**Information**
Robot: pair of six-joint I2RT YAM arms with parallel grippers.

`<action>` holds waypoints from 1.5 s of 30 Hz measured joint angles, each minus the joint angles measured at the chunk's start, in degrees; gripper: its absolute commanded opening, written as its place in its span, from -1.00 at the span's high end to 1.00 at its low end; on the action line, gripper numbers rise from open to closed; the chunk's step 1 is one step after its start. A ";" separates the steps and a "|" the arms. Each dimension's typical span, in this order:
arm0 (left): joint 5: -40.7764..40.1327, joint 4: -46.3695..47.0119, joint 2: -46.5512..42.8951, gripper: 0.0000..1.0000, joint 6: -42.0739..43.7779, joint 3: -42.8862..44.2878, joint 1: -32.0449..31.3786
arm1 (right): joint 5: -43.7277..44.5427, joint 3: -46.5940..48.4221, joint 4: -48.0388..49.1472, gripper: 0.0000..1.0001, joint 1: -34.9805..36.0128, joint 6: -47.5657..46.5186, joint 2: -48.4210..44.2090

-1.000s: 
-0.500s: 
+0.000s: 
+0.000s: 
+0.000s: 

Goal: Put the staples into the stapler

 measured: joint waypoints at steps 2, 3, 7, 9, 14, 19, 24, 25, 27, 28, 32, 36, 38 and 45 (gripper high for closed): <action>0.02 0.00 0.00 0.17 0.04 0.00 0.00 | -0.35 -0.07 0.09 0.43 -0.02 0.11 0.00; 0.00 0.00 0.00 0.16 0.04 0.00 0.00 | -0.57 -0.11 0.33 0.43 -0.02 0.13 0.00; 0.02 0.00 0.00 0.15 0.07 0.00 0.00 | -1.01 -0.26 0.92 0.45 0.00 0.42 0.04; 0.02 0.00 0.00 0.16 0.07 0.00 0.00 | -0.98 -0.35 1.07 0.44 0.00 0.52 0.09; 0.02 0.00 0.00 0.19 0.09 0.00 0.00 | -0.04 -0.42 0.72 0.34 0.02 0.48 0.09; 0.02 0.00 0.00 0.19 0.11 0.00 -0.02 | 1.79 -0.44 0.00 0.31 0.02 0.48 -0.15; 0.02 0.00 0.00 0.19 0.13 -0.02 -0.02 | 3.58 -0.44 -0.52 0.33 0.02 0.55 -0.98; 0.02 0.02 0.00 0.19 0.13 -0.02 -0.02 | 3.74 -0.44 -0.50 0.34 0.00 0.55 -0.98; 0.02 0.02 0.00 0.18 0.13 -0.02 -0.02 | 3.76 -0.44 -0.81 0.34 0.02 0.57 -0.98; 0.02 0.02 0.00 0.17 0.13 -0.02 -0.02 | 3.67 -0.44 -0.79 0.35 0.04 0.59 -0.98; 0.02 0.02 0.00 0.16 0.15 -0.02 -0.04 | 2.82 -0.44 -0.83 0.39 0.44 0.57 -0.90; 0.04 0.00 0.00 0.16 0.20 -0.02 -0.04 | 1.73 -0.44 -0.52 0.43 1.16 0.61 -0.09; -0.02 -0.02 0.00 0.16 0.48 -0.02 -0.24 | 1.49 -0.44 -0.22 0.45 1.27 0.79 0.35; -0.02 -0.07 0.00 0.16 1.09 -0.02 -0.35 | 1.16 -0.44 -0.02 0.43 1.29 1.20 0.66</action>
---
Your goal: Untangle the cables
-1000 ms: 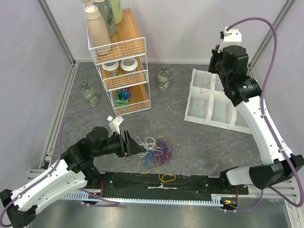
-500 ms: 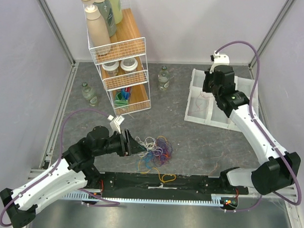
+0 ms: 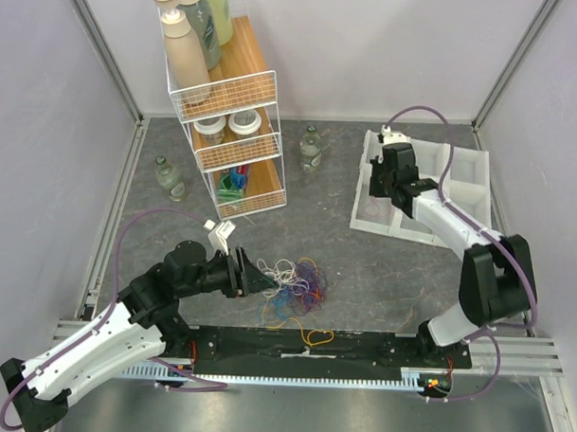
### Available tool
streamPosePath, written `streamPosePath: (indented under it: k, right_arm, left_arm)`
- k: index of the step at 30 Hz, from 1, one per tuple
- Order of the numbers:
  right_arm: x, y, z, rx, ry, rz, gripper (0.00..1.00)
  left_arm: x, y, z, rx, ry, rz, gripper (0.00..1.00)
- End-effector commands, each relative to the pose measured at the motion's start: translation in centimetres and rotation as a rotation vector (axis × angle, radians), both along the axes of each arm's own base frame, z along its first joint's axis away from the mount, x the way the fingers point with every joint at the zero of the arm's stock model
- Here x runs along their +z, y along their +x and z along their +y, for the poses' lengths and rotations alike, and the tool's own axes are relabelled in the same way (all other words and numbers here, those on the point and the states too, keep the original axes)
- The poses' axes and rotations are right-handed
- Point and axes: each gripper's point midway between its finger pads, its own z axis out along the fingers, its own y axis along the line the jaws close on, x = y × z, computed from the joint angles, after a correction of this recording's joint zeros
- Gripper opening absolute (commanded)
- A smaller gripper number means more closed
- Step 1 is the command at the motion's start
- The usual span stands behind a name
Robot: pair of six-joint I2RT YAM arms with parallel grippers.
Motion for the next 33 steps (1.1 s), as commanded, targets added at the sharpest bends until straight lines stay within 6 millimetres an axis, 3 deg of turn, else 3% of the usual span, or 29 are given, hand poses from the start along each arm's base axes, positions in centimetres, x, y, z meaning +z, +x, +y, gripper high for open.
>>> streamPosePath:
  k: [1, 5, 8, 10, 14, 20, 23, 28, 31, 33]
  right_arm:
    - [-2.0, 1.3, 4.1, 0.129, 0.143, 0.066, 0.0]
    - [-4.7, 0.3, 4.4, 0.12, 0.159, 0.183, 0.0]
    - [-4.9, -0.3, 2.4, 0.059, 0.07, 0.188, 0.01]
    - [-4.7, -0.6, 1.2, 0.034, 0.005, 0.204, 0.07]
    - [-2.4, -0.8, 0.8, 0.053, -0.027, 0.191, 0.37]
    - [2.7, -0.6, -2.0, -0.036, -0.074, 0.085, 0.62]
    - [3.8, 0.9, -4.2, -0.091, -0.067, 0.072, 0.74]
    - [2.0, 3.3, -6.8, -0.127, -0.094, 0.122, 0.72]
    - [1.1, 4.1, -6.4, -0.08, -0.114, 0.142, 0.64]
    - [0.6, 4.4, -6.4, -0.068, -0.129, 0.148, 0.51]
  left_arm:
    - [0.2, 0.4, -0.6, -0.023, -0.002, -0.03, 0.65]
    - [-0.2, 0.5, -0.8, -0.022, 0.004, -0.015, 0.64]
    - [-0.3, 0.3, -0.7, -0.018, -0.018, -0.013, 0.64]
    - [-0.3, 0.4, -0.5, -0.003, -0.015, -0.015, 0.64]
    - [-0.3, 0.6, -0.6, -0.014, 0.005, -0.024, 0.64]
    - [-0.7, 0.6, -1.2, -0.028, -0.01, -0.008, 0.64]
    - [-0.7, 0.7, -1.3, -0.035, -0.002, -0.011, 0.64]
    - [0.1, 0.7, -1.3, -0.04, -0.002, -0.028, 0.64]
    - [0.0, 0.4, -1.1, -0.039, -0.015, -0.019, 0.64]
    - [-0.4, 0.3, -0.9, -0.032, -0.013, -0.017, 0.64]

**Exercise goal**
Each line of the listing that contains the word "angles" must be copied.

**Response to this task**
`<action>` holds waypoints from 1.5 s of 30 Hz measured joint angles, each minus the joint angles measured at the chunk's start, in degrees; gripper: its absolute commanded opening, written as its place in its span, from -1.00 at the span's high end to 1.00 at its low end; on the action line, gripper numbers rise from open to closed; the chunk's step 1 is one step after its start. A ";" separates the steps and a "|" the arms. Each dimension's typical span, in this order:
- Point and axes: each gripper's point midway between its finger pads, its own z axis out along the fingers, its own y axis along the line the jaws close on, x = y × z, computed from the joint angles, after a correction of this recording's joint zeros

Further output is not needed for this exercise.